Wat is uw reactie op het artikel in het Financieel Dagblad over
notarissen in dertig criminele netwerken? 1)

Vraag 4

Wat is uw oordeel over de vaststelling van het BFT dat notarissen 124
ongebruikelijke transacties hebben verzwegen?

Antwoord  vraag 1 en 4 

De signalen over mogelijke betrokkenheid van notarissen bij malafide
praktijken worden door mij als zeer ernstig beschouwd. De notaris
vervult in ons rechtsbestel de rol van ‘poortwachter’. De notaris
kan immers rechtskracht verlenen aan handelingen die plaatsvinden in het
maatschappelijk verkeer zoals de aan- en verkoop van onroerend goed of
de oprichting van een rechtspersoon, waardoor deze handelingen een
officieel karakter verkrijgen. De notaris bepaalt daarmee of toegang
wordt verkregen tot de legale economie.

Vanwege de bijzondere rol van de notaris en de kwetsbaarheid van diens
dienstverlening in verband met het witwassen van misdaadvermogen, geldt
sinds 2003 de meldingsplicht ongebruikelijke transacties voor
notarissen. Het Bureau financieel toezicht (BFT) is belast met het
toezicht op de naleving van de meldingsplicht door de notaris.

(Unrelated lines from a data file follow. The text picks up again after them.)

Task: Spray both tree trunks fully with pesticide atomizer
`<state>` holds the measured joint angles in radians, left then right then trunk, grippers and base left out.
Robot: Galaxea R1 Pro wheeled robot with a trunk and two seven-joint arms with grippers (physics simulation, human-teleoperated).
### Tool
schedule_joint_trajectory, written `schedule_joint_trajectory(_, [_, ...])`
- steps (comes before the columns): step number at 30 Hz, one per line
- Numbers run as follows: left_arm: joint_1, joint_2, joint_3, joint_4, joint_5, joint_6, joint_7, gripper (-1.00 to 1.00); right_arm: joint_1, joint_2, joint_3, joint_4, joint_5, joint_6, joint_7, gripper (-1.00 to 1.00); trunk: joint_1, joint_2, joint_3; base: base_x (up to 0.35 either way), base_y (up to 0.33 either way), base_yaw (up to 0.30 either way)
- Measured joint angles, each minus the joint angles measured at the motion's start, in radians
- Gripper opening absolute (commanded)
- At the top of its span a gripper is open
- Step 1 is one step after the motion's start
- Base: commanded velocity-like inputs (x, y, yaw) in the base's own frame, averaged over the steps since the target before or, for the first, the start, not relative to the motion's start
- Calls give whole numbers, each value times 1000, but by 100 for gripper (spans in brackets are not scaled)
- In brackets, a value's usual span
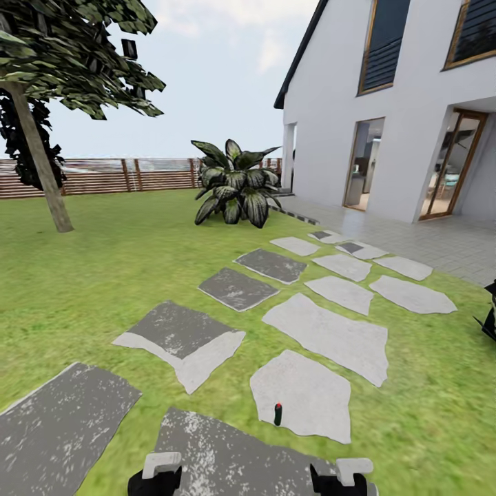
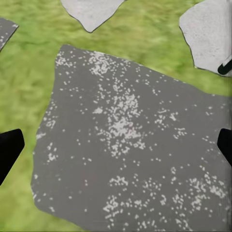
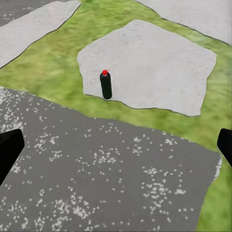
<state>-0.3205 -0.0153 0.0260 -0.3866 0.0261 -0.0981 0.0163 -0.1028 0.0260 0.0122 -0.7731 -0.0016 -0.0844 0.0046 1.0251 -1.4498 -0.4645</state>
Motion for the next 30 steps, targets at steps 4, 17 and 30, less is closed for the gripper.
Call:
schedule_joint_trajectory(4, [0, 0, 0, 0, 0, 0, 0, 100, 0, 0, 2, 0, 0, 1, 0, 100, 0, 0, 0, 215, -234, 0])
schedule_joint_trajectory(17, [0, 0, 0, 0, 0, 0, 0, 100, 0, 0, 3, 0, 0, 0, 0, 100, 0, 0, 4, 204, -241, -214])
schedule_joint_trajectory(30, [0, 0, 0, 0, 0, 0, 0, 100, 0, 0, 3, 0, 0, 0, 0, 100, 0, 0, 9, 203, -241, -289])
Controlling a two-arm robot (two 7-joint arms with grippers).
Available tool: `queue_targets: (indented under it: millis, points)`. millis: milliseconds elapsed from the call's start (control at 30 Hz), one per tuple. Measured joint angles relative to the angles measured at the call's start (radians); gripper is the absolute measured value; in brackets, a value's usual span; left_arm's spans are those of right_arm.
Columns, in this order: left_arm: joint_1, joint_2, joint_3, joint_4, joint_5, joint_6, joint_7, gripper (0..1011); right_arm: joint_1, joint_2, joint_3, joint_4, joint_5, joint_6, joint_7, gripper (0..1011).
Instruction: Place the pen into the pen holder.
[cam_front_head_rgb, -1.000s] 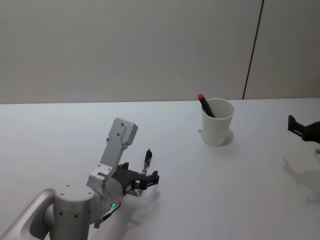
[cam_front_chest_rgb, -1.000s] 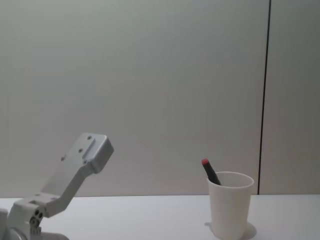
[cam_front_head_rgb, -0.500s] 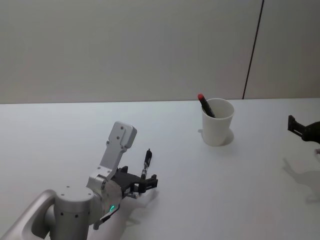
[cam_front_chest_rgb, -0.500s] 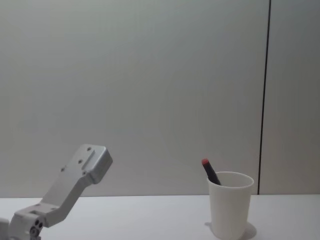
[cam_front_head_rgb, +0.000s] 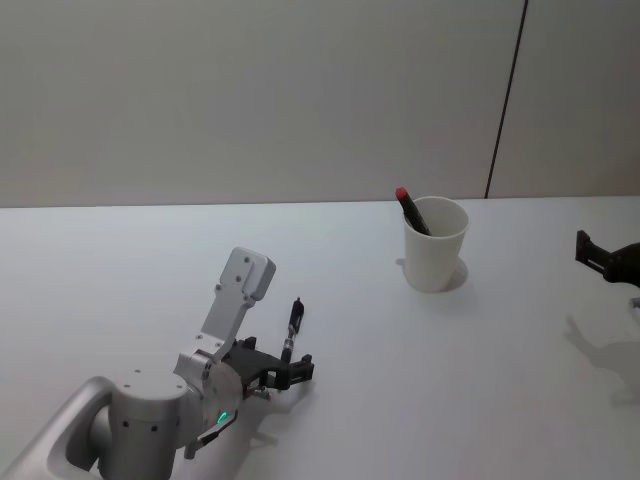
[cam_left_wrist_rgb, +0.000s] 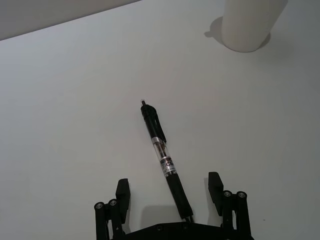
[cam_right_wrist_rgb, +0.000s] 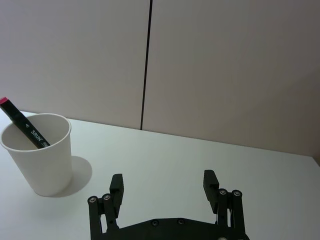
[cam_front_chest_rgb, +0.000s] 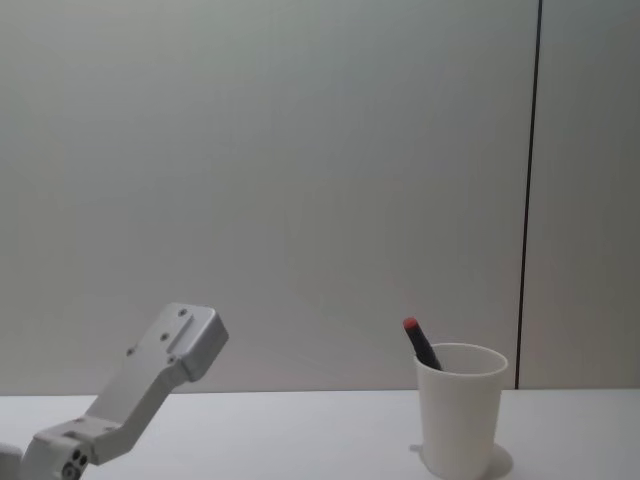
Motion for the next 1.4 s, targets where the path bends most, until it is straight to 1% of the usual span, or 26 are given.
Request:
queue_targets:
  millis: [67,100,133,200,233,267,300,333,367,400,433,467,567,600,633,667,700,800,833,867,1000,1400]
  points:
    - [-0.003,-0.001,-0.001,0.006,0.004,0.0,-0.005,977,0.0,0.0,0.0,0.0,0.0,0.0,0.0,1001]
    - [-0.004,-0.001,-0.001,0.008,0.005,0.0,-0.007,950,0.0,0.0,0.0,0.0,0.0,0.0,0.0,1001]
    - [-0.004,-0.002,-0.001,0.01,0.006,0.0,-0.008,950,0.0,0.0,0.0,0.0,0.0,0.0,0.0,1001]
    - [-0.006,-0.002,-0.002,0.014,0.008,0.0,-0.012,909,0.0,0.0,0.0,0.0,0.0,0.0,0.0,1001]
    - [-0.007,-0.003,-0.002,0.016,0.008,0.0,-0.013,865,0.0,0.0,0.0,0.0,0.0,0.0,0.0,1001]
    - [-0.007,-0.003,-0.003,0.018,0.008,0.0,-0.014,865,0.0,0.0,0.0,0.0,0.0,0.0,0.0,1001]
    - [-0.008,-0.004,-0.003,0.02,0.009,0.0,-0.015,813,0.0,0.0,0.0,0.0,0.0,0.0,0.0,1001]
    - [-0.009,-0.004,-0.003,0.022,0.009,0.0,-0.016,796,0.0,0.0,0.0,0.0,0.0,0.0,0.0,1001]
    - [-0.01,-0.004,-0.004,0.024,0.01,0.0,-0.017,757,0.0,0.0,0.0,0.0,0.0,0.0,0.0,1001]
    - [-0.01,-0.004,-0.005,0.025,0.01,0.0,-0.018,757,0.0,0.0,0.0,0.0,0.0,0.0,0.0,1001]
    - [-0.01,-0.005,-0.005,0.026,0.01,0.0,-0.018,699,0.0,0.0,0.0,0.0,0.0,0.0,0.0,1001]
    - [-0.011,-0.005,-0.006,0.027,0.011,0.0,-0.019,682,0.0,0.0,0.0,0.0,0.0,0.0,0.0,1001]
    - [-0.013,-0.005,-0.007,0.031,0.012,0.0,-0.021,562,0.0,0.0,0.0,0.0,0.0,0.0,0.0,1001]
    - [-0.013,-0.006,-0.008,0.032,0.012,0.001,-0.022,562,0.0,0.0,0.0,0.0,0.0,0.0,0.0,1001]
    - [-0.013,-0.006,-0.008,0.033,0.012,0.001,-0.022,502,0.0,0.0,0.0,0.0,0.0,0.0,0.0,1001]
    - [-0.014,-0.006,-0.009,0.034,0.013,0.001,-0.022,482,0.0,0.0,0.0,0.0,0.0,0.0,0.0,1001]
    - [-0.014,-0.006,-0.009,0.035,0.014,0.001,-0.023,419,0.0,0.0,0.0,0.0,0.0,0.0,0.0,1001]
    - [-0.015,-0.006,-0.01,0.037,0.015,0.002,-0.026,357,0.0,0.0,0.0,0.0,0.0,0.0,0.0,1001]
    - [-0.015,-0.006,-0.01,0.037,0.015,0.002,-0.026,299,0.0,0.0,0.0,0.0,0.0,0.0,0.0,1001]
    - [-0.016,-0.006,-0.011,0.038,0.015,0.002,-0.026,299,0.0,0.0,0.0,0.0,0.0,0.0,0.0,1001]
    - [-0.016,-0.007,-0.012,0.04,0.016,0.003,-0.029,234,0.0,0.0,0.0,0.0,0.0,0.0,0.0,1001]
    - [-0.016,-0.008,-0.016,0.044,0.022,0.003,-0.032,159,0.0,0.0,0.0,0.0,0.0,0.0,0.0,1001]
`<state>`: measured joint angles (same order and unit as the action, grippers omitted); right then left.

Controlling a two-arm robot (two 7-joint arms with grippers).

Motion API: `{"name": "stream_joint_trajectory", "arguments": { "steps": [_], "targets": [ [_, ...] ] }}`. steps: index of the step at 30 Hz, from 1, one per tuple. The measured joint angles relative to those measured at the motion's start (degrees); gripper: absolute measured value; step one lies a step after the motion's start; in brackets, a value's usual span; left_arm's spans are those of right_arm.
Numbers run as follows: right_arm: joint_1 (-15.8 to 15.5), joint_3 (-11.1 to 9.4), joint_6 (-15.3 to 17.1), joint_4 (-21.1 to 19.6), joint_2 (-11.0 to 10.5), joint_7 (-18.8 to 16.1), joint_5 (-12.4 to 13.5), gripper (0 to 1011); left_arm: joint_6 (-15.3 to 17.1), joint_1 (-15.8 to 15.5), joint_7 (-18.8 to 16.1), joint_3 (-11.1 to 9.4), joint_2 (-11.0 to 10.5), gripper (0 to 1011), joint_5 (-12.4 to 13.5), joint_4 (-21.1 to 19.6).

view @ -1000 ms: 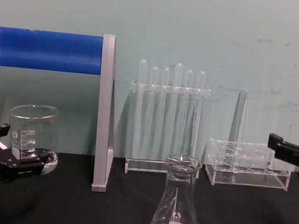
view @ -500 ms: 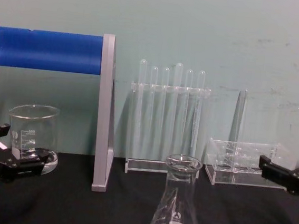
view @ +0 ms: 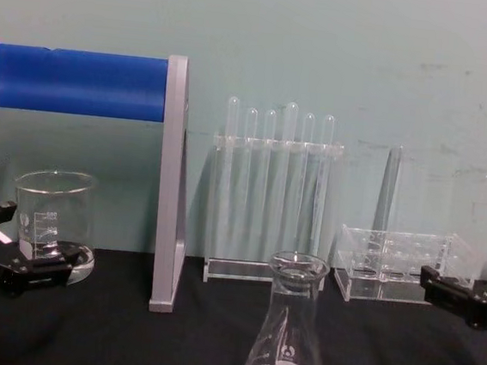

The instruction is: Grasp the erlenmeyer flask with one hand, shake it three times, then place it back.

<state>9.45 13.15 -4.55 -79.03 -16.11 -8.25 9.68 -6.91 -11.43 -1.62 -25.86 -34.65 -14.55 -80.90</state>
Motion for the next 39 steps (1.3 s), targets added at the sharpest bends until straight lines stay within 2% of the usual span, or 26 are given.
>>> {"name": "stream_joint_trajectory", "arguments": {
  "steps": [39],
  "targets": [
    [-0.1, 0.1, -0.1, -0.2, -0.2, -0.1, 0.4, 1000, 0.0, 0.0, 0.0, 0.0, 0.0, 1001, 0.0, 0.0]
  ]
}}
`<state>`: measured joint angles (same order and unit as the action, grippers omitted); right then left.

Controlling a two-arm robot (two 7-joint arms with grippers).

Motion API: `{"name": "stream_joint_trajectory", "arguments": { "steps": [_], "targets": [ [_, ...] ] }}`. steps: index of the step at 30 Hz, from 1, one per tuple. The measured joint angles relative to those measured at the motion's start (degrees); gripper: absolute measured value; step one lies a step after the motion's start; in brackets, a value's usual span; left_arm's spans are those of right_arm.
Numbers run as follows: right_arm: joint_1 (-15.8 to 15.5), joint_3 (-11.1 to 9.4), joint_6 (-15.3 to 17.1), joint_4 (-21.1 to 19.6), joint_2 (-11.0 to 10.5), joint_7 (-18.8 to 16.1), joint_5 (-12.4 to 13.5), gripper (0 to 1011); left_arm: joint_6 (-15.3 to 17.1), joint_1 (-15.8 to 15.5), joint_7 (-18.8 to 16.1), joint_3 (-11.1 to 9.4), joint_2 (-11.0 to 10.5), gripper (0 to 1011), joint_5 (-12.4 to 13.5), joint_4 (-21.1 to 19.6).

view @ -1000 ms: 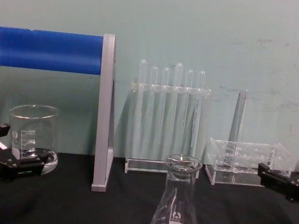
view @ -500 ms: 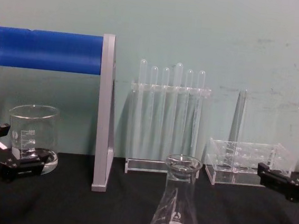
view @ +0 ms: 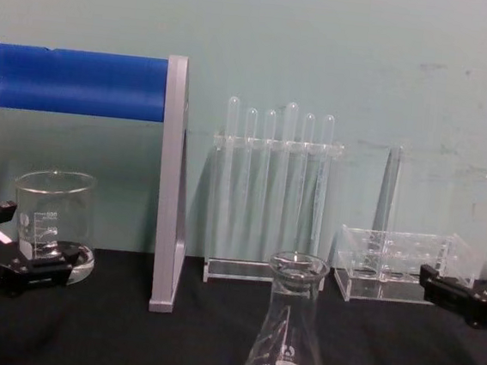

Voor de volledigheid moet echter het volgende aan het aangehaalde
artikel worden toegevoegd. Aanleiding voor de onderhavige berichtgeving
in het Financieele Dagblad (FD) was een interview dat de directeur van
het BFT aan het FD heeft gegeven. Het BFT heeft sindsdien een aantal van
de in het artikel gedane uitspraken genuanceerd. Op de eerste plaats
gaat het niet zozeer om criminele netwerken, als wel om groepen personen
waarvan het BFT transacties ongebruikelijk vindt. Het grote aantal door
deze groepen personen verrichte transacties kan het vermoeden opleveren
van ABC-transacties en hypotheekfraude. Dat het hier gaat om
‘criminele netwerken’ staat daarmee 

nog niet vast. In de tweede plaats betreft de nuancering de
veronderstelde betrokkenheid van notarissen bij de transacties van deze
groepen personen. Het is niet zo dat er evenveel notarissen bij genoemde
dertig groepen betrokken zijn, maar dat sommige personen uit die
netwerken regelmatig een beroep doen op bepaalde notarissen. 

Het BFT schat dat in totaal 124 transacties door de betrokken notarissen
als ongebruikelijk hadden moeten worden aangemerkt, doch dat deze niet
door de notarissen in kwestie zijn gemeld aan FIU-Nederland. Of het hier
ook daadwerkelijk gaat om het ‘verzwijgen’ door de notaris van 124
ongebruikelijke transacties kan pas duidelijk worden bij beoordeling
door de tuchtrechter of de strafrechter.

Vraag 2

Acht u het wenselijk dat aanwezige kennis over criminele netwerken niet
bekend mag worden gemaakt aan het Openbaar Ministerie (OM) en dat de
criminele activiteiten gewoon kunnen doorgaan? Zo neen, bent u bereid
maatregelen te nemen om op korte termijn een eind te maken aan deze
situatie en voorts op korte termijn de wet zodanig te wijzigen dat het
uitwisselen van informatie met het OM mogelijk wordt?

Antwoord 2

Nee, wij achten het niet wenselijk dat aanwezige kennis over criminele
netwerken niet bekend zou worden aan het Openbaar Ministerie (OM) en dat
criminele activiteiten gewoon kunnen doorgaan. Er bestaan nu reeds
wettelijke mogelijkheden om informatie over betrokkenheid van notarissen
bij malafide praktijken aan de opsporing te doen toekomen. Op grond van
door de Staatssecretaris van Justitie en mij geĂŻnitieerde maatregelen
zullen deze mogelijkheden verder worden uitgebreid. 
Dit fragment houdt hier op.